## DATASET EXCERPT
+===+

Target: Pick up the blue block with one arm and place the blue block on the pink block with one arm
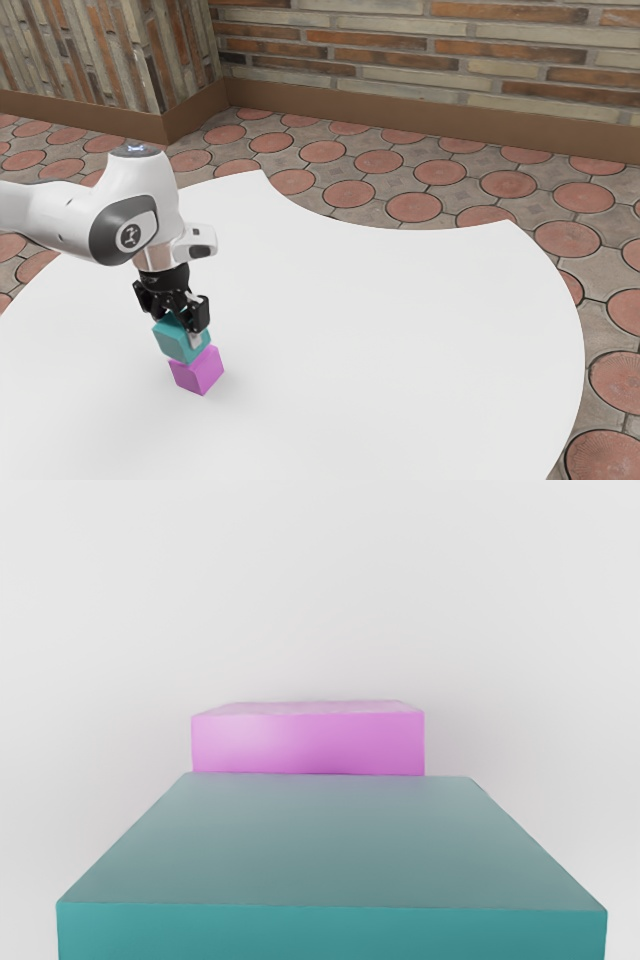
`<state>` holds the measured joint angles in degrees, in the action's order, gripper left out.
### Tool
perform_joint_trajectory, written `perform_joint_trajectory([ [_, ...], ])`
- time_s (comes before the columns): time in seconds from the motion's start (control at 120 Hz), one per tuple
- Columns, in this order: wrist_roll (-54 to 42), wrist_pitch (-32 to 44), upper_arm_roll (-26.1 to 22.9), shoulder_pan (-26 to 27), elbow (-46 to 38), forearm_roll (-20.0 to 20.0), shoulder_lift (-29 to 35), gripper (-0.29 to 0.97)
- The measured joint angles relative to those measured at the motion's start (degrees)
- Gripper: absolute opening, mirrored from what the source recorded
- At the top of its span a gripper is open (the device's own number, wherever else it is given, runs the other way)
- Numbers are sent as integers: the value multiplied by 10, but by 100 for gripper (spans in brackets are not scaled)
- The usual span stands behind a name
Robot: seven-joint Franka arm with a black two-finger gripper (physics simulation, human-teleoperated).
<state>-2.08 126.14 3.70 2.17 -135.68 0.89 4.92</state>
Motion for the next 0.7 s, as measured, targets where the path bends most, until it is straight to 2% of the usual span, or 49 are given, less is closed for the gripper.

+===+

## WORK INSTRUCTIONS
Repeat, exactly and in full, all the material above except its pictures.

## EXERCISE ANSWER
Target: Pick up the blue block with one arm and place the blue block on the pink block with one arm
`<state>` holds the measured joint angles in degrees, in the action's order, gripper left out.
### Tool
perform_joint_trajectory, written `perform_joint_trajectory([ [_, ...], ])`
- time_s (comes before the columns): time in seconds from the motion's start (control at 120 Hz), one per tuple
- Columns, in this order: wrist_roll (-54 to 42), wrist_pitch (-32 to 44), upper_arm_roll (-26.1 to 22.9), shoulder_pan (-26 to 27), elbow (-46 to 38), forearm_roll (-20.0 to 20.0), shoulder_lift (-29 to 35), gripper (-0.29 to 0.97)
- The measured joint angles relative to those measured at the motion's start (degrees)
- Gripper: absolute opening, mirrored from what the source recorded
- At the top of its span a gripper is open (the device's own number, wherever else it is given, runs the other way)
- Numbers are sent as integers: the value multiplied by 10, but by 100 for gripper (spans in brackets are not scaled)
- The usual span stands behind a name
Robot: seven-joint Franka arm with a black two-finger gripper (physics simulation, human-teleoperated).
<state>-2.08 126.14 3.70 2.17 -135.68 0.89 4.92</state>
Motion for the next 0.7 s, as measured, targets where the path bends most, until it is straight to 2% of the usual span, or 49 are given, less is closed for the gripper.

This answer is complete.